----- EXERCISE DATA -----

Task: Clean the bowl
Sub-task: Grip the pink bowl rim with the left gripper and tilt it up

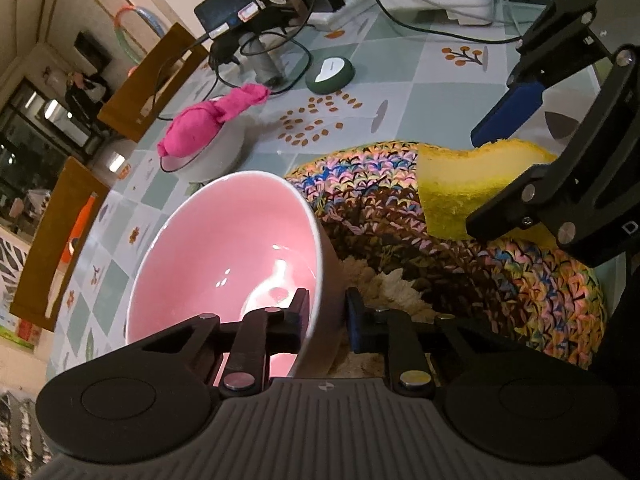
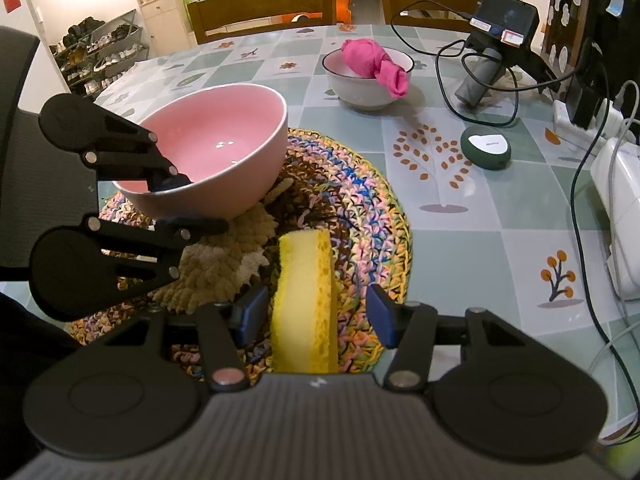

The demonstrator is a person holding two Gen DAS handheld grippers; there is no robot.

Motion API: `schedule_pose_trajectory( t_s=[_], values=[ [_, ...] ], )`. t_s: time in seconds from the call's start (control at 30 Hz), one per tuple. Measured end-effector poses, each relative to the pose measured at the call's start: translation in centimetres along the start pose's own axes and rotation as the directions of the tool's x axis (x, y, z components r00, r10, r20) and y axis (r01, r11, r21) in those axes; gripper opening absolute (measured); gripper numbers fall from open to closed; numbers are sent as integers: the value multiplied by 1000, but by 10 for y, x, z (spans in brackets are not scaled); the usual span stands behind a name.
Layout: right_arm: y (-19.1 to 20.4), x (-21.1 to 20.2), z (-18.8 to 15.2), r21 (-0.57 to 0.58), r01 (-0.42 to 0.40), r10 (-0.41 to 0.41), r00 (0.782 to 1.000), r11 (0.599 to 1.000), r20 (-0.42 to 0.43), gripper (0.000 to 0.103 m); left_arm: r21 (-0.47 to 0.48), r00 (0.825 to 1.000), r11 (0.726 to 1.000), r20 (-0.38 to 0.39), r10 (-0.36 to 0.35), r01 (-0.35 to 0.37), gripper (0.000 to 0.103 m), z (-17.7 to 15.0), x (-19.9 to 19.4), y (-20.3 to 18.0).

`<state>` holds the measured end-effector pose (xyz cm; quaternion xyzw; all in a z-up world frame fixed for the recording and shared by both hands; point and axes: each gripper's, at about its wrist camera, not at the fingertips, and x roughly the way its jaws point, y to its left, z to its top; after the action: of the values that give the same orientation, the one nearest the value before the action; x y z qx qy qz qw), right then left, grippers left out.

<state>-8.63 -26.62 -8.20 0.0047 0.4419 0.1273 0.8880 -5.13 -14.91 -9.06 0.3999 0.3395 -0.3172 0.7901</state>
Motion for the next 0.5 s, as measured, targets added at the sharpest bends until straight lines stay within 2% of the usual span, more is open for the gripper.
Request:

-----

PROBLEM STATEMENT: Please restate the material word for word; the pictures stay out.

ANSWER TO THE EXERCISE:
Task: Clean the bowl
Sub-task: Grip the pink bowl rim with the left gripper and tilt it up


The demonstrator is a person holding two Gen DAS handheld grippers; there is no robot.

Motion API: `schedule_pose_trajectory( t_s=[_], values=[ [_, ...] ], )`. t_s: time in seconds from the call's start (control at 30 Hz), one per tuple. Measured end-effector poses, each relative to the pose measured at the call's start: translation in centimetres along the start pose's own axes and rotation as the directions of the tool's x axis (x, y, z components r00, r10, r20) and y axis (r01, r11, r21) in those axes; gripper opening absolute (measured); gripper numbers fall from open to closed; numbers are sent as integers: the value multiplied by 1000, but by 10 for y, x, z (spans in brackets are not scaled); the usual span stands behind a name.
Layout: right_arm: y (-19.1 to 20.4), x (-21.1 to 20.2), z (-18.8 to 15.2), r21 (-0.57 to 0.58), r01 (-0.42 to 0.40), r10 (-0.41 to 0.41), r00 (0.782 to 1.000), r11 (0.599 to 1.000), r20 (-0.42 to 0.43), gripper (0.000 to 0.103 m); left_arm: r21 (-0.47 to 0.48), r00 (0.825 to 1.000), r11 (0.726 to 1.000), r20 (-0.38 to 0.39), r10 (-0.36 to 0.35), r01 (-0.35 to 0.37), gripper (0.000 to 0.103 m), z (-17.7 to 15.0), x (-19.9 to 19.4), y (-20.3 to 18.0).

`<state>` holds the measured end-effector pose (xyz cm; quaternion xyzw; all in a z-up world frame fixed for the recording and shared by both hands; point and axes: each gripper's, at about its wrist camera, not at the fingertips, and x roughly the way its jaws point, y to its left, z to its top; after the action: of the values that give the same orientation, the one nearest the value before the action; x y z qx qy qz qw), right then left, grippers left out.

<state>-8.63 -26.62 -8.20 0.0047 0.4419 0.1273 0.8880 -5.13 -14.91 -9.06 0.3999 0.3395 -0.3172 0.7901</state>
Motion for the next 0.5 s, as measured, targets added at the sharpest bends until straight lines stay within 2% of the usual span, more is open for the gripper.
Request:

That is the complete output for this exercise.